An independent investigation by Japan’s parliament concluded that Fukushima was “a profoundly man-made disaster”, blaming the energy company for failing to meet safety requirements or to plan for such an event. However, in 2019 a Japanese court cleared three former Tepco executives of negligence in what was the only criminal case to come out of the disaster.

Activists outside a court in Tokyo following the trial of three Tepco executives over the Fukushima disaster 2019
Image caption,The disaster prompted a wave of public anger and a move away from nuclear power in Japan

In 2012, Japan’s then prime minister Yoshihiko Noda said the state shared the blame for the disaster. A court ruled in 2017 that the government bore partial responsibility and should pay compensation to evacuees.

How is the clean up going?

These days, several towns in north-eastern Japan remain off limits. Authorities are working to clean up the area so residents can return.

Some have decided never to return because they fear radiation, have built new lives elsewhere or don’t want to go back to where the disaster hit.

Major challenges remain. Tens of thousands of workers will be needed over the next 30 to 40 years to safely remove nuclear waste, fuel rods and more than one million tons of radioactive water still being kept at the site.

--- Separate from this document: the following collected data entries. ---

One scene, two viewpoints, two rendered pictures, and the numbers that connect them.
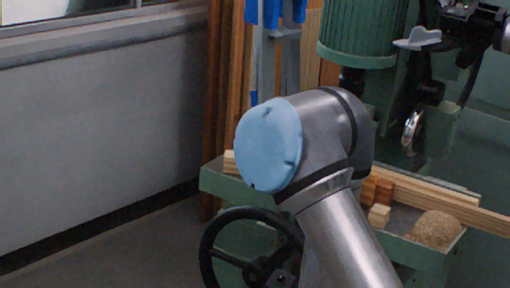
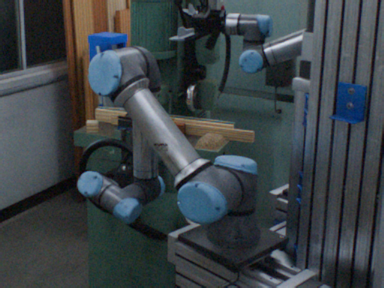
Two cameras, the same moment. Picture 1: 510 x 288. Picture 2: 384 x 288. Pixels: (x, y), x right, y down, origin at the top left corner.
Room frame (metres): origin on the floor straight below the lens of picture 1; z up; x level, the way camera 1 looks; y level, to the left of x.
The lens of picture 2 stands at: (-0.57, -0.06, 1.59)
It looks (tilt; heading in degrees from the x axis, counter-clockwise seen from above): 15 degrees down; 0
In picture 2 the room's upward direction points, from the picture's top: straight up
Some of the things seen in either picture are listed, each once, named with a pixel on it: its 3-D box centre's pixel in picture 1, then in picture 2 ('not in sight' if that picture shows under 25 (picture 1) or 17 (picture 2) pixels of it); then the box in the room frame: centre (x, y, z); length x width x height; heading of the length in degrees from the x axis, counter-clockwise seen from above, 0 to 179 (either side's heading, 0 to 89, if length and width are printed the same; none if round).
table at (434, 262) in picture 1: (324, 210); (148, 144); (1.64, -0.09, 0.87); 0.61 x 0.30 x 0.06; 65
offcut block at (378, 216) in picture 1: (379, 215); not in sight; (1.56, -0.20, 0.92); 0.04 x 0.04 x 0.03; 70
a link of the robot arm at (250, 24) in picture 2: not in sight; (255, 26); (1.49, -0.45, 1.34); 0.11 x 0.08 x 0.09; 65
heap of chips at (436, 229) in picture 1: (436, 223); (211, 139); (1.55, -0.32, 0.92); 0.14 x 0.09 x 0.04; 155
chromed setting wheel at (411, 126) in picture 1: (414, 131); (193, 96); (1.82, -0.28, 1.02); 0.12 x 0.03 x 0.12; 155
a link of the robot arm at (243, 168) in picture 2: not in sight; (234, 181); (0.96, -0.32, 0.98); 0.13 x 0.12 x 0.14; 143
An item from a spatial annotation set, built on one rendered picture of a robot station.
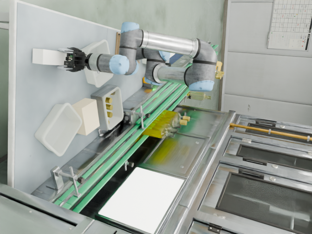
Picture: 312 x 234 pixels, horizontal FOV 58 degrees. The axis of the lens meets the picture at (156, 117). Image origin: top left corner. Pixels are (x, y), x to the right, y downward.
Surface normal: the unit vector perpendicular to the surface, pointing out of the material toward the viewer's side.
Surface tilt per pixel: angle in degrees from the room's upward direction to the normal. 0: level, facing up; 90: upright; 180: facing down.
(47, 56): 0
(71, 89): 0
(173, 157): 90
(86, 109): 0
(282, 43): 90
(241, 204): 90
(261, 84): 90
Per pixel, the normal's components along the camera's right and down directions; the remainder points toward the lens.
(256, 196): -0.05, -0.88
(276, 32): -0.43, 0.45
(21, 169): 0.90, 0.17

Hisae Unuma wears a protective suit as she prays at her family’s graveyard 2.5km from the power plant, 23 February
Image caption,Hisae Unuma wears a protective suit as she prays at her family’s graveyard 2.5km from the power plant last month

The water used to https://tahapapun.com cool the highly radioactive reactors was mixed with groundwater and rain and stored in tanks at the plant but Japan says it’s run out of space.

As such the wastewater is being released into the Pacific Ocean – heavily filtered to reduce radioactivity.

Operators argue the huge ocean will dilute the water and that it would pose a low risk to human and animal health. However, there remain critics and sceptics of the plan.